# [About this exercise]
Filter the listing below down to the lines containing the word "would".

===== Data for review

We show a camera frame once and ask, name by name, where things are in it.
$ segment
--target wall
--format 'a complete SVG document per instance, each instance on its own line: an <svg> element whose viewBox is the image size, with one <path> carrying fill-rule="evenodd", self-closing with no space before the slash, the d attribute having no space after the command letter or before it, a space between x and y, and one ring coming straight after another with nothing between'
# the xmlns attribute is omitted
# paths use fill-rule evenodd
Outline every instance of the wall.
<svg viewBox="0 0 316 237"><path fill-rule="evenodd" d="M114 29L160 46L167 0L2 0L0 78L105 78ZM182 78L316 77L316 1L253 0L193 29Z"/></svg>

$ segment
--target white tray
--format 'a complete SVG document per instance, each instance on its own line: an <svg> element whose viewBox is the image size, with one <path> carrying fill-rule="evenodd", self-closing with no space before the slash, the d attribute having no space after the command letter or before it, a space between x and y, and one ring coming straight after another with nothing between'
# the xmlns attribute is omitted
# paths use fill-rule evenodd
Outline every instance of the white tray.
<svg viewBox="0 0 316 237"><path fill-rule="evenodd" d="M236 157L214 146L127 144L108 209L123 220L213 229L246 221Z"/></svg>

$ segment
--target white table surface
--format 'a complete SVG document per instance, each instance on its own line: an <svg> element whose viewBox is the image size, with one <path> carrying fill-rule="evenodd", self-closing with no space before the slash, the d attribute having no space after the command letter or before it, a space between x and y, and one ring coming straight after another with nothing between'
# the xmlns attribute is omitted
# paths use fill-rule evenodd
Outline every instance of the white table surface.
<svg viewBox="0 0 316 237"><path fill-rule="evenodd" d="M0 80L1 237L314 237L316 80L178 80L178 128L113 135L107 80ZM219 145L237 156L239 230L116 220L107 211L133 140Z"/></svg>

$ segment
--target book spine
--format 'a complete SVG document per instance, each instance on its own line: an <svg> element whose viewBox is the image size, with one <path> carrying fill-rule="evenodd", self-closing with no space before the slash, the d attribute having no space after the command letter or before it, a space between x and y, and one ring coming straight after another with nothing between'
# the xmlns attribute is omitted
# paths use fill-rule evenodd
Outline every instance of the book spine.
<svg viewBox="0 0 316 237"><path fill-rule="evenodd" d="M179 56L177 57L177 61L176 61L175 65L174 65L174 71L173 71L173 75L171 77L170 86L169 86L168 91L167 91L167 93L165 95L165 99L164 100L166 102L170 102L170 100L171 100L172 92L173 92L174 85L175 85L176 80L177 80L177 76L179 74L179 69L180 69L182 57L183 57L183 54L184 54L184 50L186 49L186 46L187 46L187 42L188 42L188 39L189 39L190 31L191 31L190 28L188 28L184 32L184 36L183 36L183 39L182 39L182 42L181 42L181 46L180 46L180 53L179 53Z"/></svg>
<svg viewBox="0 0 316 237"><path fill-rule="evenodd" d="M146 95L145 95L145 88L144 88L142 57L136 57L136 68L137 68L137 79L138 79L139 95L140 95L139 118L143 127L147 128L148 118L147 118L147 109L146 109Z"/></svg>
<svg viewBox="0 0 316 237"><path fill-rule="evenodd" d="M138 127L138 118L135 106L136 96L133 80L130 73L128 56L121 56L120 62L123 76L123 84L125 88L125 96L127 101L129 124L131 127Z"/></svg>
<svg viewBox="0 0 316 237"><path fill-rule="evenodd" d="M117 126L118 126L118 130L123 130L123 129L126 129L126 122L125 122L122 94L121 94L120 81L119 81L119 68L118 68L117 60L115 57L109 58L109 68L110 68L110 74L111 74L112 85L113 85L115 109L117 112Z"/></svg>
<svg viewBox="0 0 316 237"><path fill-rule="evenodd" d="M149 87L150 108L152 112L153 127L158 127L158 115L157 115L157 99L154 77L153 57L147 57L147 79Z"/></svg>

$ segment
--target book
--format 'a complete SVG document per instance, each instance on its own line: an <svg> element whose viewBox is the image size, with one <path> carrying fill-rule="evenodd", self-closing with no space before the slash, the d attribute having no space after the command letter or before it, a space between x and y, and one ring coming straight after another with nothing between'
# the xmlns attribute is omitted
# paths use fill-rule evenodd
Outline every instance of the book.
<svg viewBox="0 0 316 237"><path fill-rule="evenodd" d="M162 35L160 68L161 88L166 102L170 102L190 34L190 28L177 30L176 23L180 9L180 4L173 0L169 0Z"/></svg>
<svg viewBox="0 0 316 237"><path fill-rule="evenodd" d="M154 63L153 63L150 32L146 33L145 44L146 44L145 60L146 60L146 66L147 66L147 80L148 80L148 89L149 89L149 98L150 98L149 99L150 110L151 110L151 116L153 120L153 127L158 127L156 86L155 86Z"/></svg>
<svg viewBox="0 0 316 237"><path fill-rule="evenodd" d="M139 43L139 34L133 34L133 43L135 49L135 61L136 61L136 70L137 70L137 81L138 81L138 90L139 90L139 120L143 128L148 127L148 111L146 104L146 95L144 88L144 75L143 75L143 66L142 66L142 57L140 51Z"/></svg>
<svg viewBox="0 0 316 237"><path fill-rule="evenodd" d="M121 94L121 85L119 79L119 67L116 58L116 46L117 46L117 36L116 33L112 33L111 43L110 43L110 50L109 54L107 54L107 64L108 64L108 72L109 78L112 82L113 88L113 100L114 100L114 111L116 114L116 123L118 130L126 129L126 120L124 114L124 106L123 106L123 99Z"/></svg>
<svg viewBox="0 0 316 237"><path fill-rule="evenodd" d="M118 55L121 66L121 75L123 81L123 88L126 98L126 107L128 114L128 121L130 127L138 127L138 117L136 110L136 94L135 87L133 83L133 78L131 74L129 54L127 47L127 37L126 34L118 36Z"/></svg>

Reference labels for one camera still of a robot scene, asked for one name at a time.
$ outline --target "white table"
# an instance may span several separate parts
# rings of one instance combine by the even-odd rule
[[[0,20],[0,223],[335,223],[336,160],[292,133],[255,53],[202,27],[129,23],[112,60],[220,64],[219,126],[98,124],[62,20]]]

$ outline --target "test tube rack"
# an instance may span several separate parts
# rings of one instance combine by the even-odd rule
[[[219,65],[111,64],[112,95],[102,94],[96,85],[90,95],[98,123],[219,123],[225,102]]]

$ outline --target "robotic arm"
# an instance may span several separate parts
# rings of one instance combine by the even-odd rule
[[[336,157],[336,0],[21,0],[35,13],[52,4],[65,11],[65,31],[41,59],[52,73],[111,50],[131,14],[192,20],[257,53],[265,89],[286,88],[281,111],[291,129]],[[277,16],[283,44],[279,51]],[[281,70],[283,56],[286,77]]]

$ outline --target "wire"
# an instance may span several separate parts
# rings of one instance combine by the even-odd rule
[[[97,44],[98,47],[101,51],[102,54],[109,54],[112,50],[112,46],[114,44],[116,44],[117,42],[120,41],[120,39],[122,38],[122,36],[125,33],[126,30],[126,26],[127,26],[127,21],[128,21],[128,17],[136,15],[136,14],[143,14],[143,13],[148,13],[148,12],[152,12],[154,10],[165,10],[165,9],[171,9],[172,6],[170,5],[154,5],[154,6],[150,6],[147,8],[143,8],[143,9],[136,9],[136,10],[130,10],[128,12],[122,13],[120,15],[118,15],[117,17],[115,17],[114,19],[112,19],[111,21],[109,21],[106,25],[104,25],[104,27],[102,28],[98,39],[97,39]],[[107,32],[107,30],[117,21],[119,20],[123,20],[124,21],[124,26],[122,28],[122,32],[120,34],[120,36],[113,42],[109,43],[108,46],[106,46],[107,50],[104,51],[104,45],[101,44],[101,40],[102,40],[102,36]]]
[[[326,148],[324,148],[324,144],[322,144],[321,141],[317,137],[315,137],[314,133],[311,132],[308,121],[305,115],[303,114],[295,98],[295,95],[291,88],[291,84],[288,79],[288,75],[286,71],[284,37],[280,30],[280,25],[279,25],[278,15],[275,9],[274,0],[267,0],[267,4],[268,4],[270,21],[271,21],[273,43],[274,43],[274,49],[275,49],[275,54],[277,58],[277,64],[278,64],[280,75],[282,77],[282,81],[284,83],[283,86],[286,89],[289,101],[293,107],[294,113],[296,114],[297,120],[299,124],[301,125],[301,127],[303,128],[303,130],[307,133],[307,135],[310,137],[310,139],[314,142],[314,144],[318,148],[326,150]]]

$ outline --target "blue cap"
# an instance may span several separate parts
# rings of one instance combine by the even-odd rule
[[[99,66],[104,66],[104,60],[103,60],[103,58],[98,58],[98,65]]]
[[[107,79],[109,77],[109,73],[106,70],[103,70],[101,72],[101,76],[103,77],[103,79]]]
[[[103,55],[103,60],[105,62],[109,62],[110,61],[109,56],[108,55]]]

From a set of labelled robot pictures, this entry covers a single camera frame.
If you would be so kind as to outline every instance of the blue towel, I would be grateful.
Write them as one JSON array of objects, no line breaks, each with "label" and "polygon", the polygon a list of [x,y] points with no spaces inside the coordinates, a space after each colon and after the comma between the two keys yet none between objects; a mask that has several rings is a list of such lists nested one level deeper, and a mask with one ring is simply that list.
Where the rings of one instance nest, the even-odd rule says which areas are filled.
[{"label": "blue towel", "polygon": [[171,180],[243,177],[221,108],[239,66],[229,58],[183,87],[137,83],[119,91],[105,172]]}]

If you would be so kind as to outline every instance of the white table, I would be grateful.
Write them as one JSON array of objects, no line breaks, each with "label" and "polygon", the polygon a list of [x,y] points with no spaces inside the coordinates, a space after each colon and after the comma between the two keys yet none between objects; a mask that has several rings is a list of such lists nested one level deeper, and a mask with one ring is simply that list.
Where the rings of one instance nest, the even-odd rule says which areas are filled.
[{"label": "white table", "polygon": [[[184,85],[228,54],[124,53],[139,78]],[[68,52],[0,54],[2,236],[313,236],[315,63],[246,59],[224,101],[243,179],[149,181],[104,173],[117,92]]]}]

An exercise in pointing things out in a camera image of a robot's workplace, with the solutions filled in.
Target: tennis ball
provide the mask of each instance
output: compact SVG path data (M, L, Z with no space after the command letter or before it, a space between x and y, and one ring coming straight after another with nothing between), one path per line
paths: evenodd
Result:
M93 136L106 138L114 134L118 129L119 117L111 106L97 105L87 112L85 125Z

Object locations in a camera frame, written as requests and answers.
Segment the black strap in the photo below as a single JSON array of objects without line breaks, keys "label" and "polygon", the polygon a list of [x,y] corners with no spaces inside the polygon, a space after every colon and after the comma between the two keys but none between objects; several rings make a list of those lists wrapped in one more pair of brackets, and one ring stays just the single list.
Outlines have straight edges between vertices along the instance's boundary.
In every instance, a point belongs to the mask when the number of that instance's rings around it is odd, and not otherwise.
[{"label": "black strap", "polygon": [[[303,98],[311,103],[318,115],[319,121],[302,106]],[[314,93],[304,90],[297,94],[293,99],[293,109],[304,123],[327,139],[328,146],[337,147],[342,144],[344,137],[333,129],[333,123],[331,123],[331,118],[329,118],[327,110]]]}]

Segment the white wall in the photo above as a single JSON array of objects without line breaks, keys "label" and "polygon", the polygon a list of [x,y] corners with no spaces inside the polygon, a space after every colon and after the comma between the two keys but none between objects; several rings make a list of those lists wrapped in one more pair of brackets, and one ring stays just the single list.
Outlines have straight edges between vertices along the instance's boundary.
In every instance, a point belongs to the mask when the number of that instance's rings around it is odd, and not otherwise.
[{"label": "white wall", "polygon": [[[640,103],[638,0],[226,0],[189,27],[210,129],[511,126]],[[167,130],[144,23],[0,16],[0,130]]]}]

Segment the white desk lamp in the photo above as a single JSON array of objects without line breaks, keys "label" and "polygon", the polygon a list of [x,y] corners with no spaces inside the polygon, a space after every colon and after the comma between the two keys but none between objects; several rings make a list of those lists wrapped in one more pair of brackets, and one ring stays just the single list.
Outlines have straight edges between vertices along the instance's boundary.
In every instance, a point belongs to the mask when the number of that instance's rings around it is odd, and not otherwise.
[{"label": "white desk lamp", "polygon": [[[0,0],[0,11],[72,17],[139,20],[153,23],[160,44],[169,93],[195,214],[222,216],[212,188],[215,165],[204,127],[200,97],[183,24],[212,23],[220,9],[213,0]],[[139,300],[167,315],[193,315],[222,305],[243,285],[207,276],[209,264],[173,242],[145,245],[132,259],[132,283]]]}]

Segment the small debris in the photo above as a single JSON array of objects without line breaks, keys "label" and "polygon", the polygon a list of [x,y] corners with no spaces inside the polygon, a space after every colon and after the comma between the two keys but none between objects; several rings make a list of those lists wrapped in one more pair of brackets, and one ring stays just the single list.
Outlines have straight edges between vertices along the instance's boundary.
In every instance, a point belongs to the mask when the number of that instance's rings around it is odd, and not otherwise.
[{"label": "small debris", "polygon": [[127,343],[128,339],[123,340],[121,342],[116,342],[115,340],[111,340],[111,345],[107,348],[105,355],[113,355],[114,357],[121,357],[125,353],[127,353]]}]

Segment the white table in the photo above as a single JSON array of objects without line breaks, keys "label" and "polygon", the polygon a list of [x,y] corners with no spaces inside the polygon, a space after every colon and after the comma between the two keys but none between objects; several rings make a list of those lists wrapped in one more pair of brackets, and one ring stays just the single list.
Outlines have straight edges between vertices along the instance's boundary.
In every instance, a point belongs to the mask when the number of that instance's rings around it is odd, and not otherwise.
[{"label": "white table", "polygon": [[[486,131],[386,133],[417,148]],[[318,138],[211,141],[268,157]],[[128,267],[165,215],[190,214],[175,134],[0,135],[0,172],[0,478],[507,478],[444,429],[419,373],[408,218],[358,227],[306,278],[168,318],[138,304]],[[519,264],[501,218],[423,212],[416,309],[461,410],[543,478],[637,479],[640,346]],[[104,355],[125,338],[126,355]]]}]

==========

# [Response to the exercise]
If you would be so kind as to outline every instance of the blue towel, I would be grateful.
If you would be so kind as to outline every instance of the white table, I would be grateful.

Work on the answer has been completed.